Okay, the easy joke’s out of the way. Doro wat is one of the most popular dishes in Ethiopia, and exemplifies all aspects of the cuisine that keep me coming back to Malasaña’s own Nuria. I tend towards restaurants that fix foods I can’t make nearly as well myself, and the spreads of saucy veg, egg, and meats ladled across spongy, slightly sour injera has always been a special treat out on the town. The particular mix of spices in each dish mesh to produce flavors wholly distinct from other schools of cooking with which I am more familiar (Thai, French, Mexican, Arabic…), and I’ve somehow always categorized them as Beyond My Kitchen Expertise.

This stereotypical shot of a kaleidoscope amalgamation of spices should be a clear enough indication: no more unfounded excuses. Casu Marzu‘s inspired me again, this time with an image of scored egg submerged in tomato paste spiked with spice. I need it immediately. I spend the morning scouring the musty, earthy shops of Lavapiés for berbere, the complex Ethiopian spice mixture based primarily on heaps of ground chile. A recurring pattern of blank shopkeeper looks send me back to the original recipe, whereupon I discover that I have nearly all the recommended spices at hand. Missing are fenugreek and allspice, which gives me the ideal excuse to poke my head in a corner of Madrid that’s been on my list for well over a year.

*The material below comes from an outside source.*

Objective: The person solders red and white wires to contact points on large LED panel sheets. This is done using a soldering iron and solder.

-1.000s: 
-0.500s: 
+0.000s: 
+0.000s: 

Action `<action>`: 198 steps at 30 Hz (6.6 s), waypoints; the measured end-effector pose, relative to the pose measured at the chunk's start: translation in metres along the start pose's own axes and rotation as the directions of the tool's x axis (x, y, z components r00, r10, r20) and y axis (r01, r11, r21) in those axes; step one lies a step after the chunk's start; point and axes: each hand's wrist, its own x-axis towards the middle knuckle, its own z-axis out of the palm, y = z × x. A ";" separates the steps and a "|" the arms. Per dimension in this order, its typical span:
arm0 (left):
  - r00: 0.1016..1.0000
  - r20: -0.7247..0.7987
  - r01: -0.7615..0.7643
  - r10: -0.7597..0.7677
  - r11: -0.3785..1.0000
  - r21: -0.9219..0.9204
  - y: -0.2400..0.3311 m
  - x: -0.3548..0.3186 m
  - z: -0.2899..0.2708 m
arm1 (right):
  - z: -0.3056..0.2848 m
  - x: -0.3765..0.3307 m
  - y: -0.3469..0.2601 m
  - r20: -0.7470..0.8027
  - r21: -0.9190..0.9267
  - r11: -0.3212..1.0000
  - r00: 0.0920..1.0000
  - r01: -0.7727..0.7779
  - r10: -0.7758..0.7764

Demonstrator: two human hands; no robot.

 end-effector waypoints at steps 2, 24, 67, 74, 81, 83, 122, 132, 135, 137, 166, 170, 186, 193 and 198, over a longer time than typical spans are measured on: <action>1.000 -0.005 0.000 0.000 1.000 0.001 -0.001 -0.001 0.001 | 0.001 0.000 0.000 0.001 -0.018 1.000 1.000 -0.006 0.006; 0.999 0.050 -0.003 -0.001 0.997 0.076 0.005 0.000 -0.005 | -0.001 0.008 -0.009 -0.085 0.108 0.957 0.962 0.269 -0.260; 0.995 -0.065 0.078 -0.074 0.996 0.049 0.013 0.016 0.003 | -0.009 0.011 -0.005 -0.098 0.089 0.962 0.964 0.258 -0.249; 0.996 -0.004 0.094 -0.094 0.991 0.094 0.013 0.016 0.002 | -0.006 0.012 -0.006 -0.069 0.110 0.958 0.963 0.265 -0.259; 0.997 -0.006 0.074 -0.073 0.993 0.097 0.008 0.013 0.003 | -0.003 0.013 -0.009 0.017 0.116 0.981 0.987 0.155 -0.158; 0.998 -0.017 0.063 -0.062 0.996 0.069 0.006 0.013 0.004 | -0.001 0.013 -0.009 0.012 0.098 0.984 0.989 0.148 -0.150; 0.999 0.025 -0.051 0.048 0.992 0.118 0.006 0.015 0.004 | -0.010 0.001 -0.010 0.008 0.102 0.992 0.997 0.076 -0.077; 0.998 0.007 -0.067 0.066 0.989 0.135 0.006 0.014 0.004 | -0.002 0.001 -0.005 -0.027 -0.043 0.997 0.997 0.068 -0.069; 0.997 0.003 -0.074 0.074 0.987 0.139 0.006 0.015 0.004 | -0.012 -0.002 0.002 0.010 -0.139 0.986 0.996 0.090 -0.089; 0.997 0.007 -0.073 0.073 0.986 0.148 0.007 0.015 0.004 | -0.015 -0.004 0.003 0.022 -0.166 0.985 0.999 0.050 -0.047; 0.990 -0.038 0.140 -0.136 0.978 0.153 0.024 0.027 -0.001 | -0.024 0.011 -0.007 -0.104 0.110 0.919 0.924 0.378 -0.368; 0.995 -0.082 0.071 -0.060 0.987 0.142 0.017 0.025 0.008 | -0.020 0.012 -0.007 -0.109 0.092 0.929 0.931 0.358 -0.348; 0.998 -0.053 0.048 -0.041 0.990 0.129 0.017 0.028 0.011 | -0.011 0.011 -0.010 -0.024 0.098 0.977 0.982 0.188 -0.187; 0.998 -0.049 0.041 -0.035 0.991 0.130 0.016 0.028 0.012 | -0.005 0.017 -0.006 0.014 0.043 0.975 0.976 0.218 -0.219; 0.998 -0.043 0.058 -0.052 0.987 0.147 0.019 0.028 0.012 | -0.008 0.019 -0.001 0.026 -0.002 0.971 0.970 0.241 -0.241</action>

One jaunt through southern Malasaña later, and Spicy Yuli becomes my favorite store in the city. Spices by weight! Whole and ground! Curry mixes, galangal, ground cardamom, kaffir lime leaves, Sichuan pepper! This last one I pick up for good measure, along with the afore-sought allspice and fenugreek. Upon my proclaimed affinity for the spicy, the shopkeep gifts me a tiny packet of dry harissa, which she recommends I infuse with oil and enjoy with bread and olives. Mm-hmm.

The berbere comes together as a spectacularly red mountain of powder, insidiously coating the insides of my nostrils with hot paprika more than once. From here the prep could not be simpler, and my slight modifications to the original write-up add a splash of color in a scarlet sea.

One taste destroys me. It’s hot and earthy in a way that links me to my memories of Ethiopian eats at restaurants, yet far better. Fresher, more complicated. I find myself wanting to eat enormous amounts of the tomato-onion blend, to gobble fiery, saucy eggs until I burst. I content myself with reserving leftovers, but only just.

A small warning: I found myself absurdly hyped up after munching this around 10.30 PM, utterly unable to get any shut-eye until well into the wee hours of the morning. This morning I read up on hot paprika, and, in addition to being a top-notch source of vitamin C, it appears to be a stimulant. Doro wat may be best as afternoon food, or, alternatively, as late-night rocket fuel for long lasting groovy moves.

Doro Wat
adapted from As Warm as a July Tomato

1 1/2 tablespoon butter
1 large onion, diced
4-6 cloves garlic
1/2 cup berbere
1 can tomato paste
1 can whole tomatoes
1 whole small chicken, skinned, de-boned, and divided
hard boiled eggs, one per person
several healthy handfuls spinach

berbere (makes 1 cup)
1/2 teaspoon fenugreek
1/4 cup ground chili
1/4 cup hot paprika
1 tablespoon salt
1 teaspoon ground ginger
1 teaspoon onion powder
1/2 teaspoon cardamom
1/2 teaspoon coriander
1/4 teaspoon garlic
1/4 teaspoon nutmeg
1/8 teaspoon clove
1/8 teaspoon cinnamon
pinch allspice

1. Over low heat, sauteé the onion and garlic in the butter until onion turns translucent around the edges. Add in berbere and toss to coat.

2. Add tomato paste and mix well. Add can of tomatoes, dividing them with your spatula.

3. Add chicken pieces to pan plus some water until the mixture is semi-liquid; bring to a simmer and let cook about 20 minutes. Add more water along the way if mixture looks dry. You’re aiming for a thick stew-like consistency here.

4. Meanwhile, boil the eggs (one per person). Cool them under cold running water, peel, and score with a knife. Settle them in the pan and let cook with the rest for a minute.

5. Add spinach and mix. Let cook until wilted. Serve, with rice, couscous, or bread if you wish.